Directions =
With the pictures omitted, transcribe each line below exactly as it is.

Exercise data =
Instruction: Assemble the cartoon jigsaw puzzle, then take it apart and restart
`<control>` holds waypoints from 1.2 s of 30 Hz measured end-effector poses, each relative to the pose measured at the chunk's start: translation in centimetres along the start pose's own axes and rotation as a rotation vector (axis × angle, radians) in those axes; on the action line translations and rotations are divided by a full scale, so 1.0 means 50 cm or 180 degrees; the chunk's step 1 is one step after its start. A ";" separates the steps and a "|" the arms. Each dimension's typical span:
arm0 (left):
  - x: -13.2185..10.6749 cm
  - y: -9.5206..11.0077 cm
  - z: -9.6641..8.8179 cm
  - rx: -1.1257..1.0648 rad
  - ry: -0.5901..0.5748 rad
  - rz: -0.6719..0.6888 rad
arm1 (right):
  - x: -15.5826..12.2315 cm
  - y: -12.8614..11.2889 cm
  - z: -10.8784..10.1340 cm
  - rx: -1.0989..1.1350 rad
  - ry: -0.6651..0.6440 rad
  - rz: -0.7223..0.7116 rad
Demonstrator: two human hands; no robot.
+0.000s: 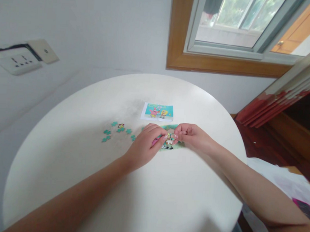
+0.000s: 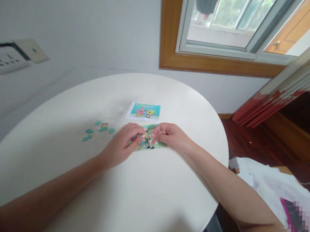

Task output =
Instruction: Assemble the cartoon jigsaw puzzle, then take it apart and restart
`<control>` holds waypoints from 1.2 s of 30 Hz measured end-effector poses, each relative to the pose measured at the chunk's start: translation in centimetres along the start pose's own axes and rotation as a rotation vector (axis × angle, radians) in those axes; on the action line translations and rotations are divided by a full scale, so 1.0 means 50 cm or 180 degrees; the chunk's step 1 is one step after its start. A ";" separates the steps and a "|" the arms. Each dimension's typical span:
arm0 (left):
  - x: -13.2185..10.6749 cm
  - y: -9.5206..11.0077 cm
  - z: -9.6641..8.8179 cm
  - rx: -1.1257..1.0648 rad
  - ry: -0.5901..0.5748 rad
  - rz: -0.6719..0.6888 rad
arm1 (right):
  - x: -15.5826..12.2315 cm
  - y: -12.8614..11.2889 cm
  - z: -10.8784..10.1340 cm
  - rx: -1.0989..1.1350 rad
  - ry: -0.6651..0.6440 rad
  - rz: -0.7223..0.7116 rad
Demonstrator: two human hands; no robot.
+0.000s: 
+0.000s: 

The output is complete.